## WHAT THIS TASK INVOLVES
Extract, unchanged, each line of the listing below from its first line through the line that contains "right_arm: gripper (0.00", inclusive, and nothing else.

## GIVEN DATA
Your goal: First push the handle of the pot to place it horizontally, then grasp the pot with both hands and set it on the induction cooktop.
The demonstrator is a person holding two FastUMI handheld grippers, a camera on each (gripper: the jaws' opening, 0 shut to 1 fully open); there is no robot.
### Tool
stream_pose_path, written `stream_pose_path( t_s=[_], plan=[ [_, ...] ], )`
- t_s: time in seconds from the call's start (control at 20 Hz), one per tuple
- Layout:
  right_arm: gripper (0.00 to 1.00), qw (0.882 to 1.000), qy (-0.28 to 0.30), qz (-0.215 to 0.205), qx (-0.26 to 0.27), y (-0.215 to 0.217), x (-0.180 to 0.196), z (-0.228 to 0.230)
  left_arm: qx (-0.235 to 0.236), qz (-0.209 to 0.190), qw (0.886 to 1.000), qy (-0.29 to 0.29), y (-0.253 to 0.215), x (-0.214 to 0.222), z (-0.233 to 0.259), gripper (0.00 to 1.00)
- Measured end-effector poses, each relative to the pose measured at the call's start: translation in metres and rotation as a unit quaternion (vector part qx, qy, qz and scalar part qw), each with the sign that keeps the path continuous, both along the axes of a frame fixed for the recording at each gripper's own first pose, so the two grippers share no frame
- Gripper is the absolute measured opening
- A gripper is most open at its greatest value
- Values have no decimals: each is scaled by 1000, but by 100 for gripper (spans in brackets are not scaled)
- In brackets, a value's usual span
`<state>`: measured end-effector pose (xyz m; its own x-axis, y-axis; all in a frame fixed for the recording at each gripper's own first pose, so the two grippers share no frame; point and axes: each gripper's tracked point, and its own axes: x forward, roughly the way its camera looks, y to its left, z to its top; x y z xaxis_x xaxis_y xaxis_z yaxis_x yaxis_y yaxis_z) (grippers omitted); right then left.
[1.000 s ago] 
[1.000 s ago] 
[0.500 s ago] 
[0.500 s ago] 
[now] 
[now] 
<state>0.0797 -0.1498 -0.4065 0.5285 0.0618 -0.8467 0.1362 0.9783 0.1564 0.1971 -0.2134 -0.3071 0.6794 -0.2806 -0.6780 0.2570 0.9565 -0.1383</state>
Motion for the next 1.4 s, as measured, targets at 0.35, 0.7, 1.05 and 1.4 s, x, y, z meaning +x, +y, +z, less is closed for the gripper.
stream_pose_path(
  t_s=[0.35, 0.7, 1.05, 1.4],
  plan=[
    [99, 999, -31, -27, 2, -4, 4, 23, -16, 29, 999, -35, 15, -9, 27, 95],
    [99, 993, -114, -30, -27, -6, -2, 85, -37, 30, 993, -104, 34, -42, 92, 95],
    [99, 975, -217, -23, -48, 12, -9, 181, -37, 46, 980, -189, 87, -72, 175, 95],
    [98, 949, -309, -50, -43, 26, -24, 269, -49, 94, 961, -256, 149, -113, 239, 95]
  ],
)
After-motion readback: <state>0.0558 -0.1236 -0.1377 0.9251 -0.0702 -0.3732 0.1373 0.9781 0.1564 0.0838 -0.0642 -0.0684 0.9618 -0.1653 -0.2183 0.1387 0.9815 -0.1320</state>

## SOLUTION FOR THIS EXERCISE
Your goal: First push the handle of the pot to place it horizontally, then grasp the pot with both hands and set it on the induction cooktop.
The demonstrator is a person holding two FastUMI handheld grippers, a camera on each (gripper: the jaws' opening, 0 shut to 1 fully open); there is no robot.
### Tool
stream_pose_path, written `stream_pose_path( t_s=[_], plan=[ [_, ...] ], )`
- t_s: time in seconds from the call's start (control at 20 Hz), one per tuple
- Layout:
  right_arm: gripper (0.00 to 1.00), qw (0.882 to 1.000), qy (-0.28 to 0.30), qz (-0.215 to 0.205), qx (-0.26 to 0.27), y (-0.215 to 0.217), x (-0.180 to 0.196), z (-0.228 to 0.230)

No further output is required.